** Study material follows **

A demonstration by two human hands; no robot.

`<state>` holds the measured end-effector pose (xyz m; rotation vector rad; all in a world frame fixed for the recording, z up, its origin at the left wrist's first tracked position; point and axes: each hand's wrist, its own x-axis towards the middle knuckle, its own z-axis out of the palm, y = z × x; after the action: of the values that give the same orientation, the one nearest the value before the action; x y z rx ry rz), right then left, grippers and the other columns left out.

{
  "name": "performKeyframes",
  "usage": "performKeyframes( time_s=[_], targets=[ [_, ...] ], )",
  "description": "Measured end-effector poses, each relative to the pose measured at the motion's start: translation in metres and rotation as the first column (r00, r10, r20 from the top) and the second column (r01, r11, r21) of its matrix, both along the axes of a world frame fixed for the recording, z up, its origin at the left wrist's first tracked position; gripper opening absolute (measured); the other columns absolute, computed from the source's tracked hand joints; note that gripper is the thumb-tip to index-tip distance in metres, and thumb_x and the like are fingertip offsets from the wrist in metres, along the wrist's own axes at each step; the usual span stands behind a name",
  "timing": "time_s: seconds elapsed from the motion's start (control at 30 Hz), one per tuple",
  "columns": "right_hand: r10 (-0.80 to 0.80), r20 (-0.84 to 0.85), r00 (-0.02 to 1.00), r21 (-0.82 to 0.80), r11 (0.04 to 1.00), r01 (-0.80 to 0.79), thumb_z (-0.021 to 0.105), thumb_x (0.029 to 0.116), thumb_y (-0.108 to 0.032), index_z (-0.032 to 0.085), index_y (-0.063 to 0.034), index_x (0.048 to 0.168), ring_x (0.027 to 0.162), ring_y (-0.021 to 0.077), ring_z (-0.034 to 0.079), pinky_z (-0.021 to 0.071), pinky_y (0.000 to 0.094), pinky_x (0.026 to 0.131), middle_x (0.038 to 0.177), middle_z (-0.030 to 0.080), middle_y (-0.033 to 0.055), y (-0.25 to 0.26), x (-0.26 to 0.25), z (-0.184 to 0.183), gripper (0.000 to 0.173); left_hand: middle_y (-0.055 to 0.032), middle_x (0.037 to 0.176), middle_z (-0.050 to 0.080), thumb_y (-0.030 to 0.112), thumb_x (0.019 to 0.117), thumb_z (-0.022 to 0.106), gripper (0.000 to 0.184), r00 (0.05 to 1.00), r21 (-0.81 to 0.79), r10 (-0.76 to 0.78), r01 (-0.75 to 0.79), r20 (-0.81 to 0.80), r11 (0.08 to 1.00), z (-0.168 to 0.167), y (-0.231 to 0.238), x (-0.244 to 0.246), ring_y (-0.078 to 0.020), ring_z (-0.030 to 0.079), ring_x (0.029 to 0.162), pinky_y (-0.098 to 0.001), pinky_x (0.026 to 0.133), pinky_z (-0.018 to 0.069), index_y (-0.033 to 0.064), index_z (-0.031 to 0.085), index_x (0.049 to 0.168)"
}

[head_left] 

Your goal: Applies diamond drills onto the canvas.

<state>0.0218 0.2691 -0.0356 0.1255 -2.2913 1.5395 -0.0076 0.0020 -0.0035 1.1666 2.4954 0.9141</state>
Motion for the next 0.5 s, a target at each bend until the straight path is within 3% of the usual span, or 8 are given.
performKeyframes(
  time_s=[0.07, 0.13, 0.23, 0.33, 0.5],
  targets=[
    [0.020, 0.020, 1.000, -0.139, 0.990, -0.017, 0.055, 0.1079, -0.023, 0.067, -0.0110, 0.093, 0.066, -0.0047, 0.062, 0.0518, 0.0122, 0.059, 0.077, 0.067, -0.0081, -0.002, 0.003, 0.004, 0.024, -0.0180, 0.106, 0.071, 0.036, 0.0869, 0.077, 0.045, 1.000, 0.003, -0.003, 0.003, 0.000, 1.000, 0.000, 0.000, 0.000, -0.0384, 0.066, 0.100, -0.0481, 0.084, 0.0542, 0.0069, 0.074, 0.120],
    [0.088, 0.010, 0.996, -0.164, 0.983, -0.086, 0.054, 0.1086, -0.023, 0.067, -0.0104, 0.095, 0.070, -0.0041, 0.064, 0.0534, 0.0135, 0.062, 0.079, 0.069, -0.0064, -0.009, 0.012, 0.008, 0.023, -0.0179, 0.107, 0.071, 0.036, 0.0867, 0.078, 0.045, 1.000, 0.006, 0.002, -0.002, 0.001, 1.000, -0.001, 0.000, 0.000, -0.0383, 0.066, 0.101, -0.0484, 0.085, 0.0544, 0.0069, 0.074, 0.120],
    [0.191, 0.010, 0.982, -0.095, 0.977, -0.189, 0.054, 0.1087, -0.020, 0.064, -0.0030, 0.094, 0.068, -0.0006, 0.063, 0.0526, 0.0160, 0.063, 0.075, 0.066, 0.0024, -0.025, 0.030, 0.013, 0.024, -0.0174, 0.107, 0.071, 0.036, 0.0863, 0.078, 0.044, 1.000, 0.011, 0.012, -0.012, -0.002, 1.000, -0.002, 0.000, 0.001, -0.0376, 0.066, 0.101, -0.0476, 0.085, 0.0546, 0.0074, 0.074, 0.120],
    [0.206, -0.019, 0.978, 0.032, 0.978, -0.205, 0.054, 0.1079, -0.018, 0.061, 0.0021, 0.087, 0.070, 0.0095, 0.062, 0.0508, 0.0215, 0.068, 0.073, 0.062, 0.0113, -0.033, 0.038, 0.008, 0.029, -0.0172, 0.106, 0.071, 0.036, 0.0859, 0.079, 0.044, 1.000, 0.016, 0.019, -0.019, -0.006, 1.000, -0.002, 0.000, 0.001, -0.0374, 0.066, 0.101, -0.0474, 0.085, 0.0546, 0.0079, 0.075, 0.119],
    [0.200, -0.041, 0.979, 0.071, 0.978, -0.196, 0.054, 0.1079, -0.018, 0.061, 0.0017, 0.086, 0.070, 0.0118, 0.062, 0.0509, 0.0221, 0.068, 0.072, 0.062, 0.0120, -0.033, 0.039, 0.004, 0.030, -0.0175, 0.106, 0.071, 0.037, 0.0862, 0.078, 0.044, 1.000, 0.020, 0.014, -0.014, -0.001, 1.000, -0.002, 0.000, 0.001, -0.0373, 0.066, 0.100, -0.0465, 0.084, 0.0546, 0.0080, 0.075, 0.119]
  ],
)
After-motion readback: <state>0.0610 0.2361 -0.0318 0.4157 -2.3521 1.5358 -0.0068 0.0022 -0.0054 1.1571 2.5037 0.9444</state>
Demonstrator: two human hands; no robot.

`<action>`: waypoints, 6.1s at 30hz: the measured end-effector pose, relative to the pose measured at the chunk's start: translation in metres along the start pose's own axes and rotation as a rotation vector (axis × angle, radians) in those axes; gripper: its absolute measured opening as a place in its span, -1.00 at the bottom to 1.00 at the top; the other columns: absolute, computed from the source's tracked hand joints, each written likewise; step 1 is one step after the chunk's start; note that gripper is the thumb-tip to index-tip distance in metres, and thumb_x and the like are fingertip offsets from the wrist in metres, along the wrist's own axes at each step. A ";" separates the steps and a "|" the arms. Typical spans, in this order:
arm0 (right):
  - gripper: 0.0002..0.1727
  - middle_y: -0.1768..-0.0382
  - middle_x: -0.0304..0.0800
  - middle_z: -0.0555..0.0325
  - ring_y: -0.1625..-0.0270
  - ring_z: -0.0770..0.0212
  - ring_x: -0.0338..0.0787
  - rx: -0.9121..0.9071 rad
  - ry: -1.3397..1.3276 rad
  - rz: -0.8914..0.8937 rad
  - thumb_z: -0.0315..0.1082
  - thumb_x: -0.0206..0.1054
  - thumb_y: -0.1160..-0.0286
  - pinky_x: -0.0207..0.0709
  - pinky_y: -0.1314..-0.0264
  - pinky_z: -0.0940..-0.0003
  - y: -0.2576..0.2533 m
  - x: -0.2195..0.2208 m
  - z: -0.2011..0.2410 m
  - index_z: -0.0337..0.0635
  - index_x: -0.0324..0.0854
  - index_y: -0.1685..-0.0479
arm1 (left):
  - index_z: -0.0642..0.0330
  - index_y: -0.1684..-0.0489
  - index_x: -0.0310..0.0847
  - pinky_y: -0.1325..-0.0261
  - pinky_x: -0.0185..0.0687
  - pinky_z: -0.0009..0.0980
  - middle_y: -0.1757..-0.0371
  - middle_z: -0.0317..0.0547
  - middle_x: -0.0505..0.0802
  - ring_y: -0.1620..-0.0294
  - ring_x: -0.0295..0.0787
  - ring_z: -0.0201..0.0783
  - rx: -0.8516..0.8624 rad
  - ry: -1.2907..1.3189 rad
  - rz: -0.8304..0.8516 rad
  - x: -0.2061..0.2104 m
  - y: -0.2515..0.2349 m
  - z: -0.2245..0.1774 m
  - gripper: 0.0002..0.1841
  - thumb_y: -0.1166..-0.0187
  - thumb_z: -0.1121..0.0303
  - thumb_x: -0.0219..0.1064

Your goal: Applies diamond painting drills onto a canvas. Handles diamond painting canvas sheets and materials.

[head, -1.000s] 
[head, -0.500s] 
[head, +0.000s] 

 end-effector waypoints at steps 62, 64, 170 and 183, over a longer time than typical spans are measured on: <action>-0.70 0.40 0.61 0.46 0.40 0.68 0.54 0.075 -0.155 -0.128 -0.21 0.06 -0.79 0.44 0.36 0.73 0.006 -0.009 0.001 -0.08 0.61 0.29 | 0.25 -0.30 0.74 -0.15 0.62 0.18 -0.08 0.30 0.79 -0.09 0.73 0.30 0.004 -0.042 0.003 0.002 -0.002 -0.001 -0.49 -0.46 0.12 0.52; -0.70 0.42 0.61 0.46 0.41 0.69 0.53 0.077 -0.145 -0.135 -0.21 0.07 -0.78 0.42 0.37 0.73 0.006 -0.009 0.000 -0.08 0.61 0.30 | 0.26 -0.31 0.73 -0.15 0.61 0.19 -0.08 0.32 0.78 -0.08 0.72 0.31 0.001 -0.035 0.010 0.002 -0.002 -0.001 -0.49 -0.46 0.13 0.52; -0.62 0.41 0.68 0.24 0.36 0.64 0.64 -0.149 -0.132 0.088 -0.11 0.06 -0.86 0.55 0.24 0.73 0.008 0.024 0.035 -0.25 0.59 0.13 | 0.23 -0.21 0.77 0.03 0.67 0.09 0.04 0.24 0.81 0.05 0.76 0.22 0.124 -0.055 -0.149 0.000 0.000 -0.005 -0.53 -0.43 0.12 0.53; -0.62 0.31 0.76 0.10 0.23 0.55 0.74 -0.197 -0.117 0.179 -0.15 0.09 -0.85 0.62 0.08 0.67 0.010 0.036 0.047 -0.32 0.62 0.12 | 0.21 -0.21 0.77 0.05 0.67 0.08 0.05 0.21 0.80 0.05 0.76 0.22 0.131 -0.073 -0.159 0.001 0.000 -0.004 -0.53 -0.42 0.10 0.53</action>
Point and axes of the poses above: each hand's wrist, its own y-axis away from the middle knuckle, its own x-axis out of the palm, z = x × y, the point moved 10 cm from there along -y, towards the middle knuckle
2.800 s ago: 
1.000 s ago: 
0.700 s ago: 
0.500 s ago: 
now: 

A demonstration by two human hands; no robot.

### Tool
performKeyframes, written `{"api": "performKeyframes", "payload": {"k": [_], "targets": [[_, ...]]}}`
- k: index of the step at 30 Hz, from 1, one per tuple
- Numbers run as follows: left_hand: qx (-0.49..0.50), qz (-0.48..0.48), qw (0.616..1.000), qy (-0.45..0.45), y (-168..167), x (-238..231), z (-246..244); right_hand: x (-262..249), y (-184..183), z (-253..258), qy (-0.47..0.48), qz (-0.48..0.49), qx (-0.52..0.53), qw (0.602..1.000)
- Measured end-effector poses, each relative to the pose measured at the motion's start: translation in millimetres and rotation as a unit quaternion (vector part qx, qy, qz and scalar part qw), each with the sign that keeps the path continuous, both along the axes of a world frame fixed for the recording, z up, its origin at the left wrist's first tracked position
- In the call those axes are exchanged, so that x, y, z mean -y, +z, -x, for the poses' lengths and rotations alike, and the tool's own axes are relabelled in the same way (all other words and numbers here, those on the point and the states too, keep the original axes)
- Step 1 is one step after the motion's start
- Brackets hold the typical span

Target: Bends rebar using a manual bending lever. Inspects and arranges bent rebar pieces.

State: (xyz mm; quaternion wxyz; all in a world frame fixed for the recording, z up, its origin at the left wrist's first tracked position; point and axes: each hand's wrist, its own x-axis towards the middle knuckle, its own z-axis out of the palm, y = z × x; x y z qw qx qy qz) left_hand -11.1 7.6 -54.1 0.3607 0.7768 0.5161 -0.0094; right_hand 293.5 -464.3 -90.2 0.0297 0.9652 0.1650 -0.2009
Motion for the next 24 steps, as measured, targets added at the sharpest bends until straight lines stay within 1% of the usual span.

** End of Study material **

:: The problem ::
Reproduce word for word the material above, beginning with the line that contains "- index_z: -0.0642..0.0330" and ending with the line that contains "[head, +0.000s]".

:: Answer section ::
  - index_z: -0.0642..0.0330
  - index_y: -0.1684..-0.0489
  - index_x: -0.0310..0.0847
  - pinky_y: -0.1325..-0.0261
  - pinky_x: -0.0185..0.0687
  - pinky_z: -0.0009..0.0980
  - middle_y: -0.1757..-0.0371
  - middle_z: -0.0317..0.0547
  - middle_x: -0.0505..0.0802
  - ring_y: -0.1620..-0.0294
  - ring_x: -0.0295..0.0787
  - ring_z: -0.0201..0.0783
  - rx: -0.8516..0.8624 rad
  - ry: -1.2907..1.3189 rad
  - rz: -0.8304..0.8516 rad
  - x: -0.2061..0.2104 m
  - y: -0.2515..0.2349 m
  - z: -0.2245..0.1774 m
  - gripper: 0.0002..0.1841
  - thumb_y: -0.1166..-0.0187
  - thumb_z: -0.1121..0.0303
  - thumb_x: -0.0219..0.1064

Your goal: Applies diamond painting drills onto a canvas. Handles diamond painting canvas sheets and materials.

[head, -1.000s] 
[head, -0.500s] 
[head, +0.000s] 

The exercise has no further content.